Since the birth, she continues to step up her game. No two baby books offer the same advice. My wife has found a way to navigate through this maze of conflicting information and land at a place where my son sleeps through the night (starting at about 9 weeks old) and is a very happy baby.

There is usually only one day of the week that I get to be in the company of my family for a full 24 hours. It is on these days that I get to see my wife in action. She gets to enjoy having me change dirty diapers and clean baby bottles for an afternoon, but I am always impressed with how she is able to change the daily routine according to his wake-up time and keep him content throughout the day.

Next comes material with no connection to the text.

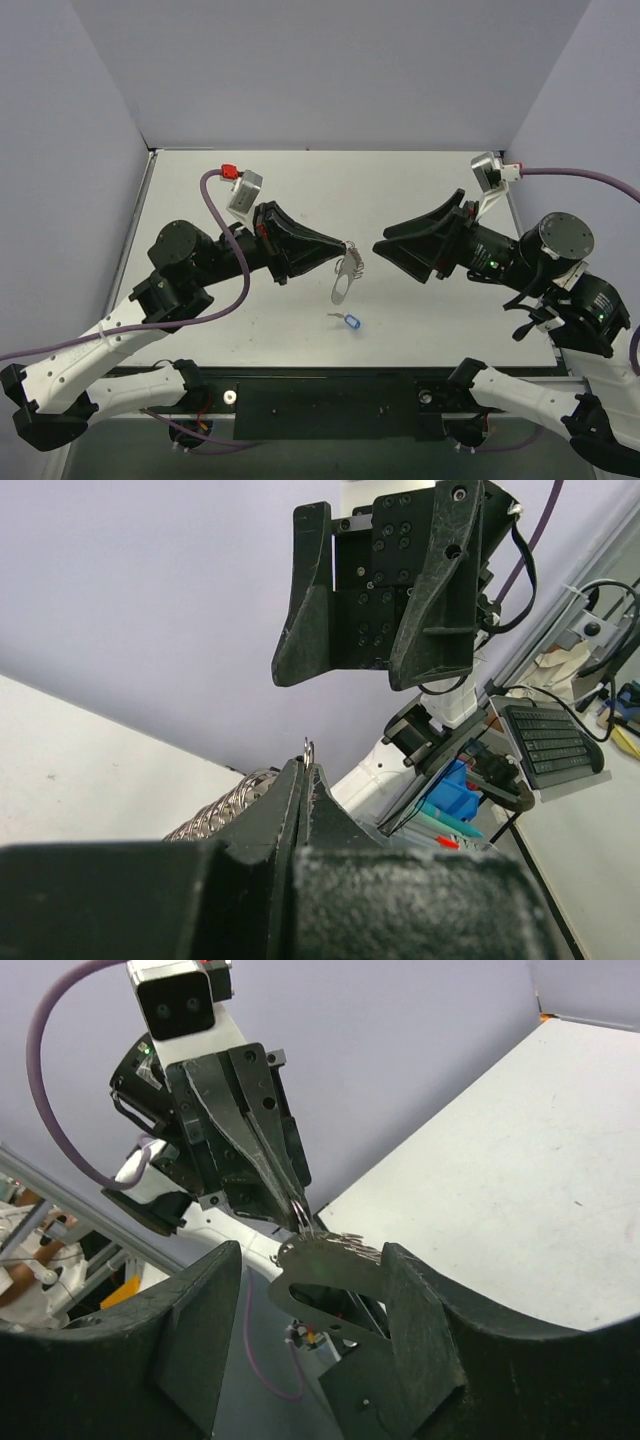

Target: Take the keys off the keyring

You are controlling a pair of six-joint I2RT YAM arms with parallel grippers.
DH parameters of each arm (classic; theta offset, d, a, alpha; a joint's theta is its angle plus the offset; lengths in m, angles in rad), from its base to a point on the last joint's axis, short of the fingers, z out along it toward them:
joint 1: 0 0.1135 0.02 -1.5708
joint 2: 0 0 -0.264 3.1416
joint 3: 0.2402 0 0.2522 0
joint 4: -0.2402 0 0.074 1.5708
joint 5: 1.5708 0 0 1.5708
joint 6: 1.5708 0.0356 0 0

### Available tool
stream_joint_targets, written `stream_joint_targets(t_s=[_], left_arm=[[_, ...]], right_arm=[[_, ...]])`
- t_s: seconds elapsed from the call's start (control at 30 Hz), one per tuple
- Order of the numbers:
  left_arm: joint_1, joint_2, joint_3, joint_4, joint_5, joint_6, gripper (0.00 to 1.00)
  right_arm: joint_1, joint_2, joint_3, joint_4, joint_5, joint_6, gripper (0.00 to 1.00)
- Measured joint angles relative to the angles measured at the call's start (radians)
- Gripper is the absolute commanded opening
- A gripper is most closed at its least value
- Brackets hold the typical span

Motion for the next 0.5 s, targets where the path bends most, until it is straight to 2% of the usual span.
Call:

She is able to determine when he should eat, sleep, and play. The days progress seamlessly and I thank God that it is not in my hands to keep this boy in check because if something off-schedule happens (i.e. he wakes up early), I am thrown off. She handles this with ease.

I give her all of the credit for him being such a good baby. She feeds him just enough so that he is not hungry, she sets his schedule so that he is well-rested, and she lets him cry just enough so that he is not overly dependent.

I admit that I was not sure of what lay ahead of me when I became a father, but my wife has made the transition much easier. There are obviously hiccups every now and then but I must admit, I am having a great time. I believe that is all possible due to my wife’s commitment to our son and her unwavering diligence in raising him.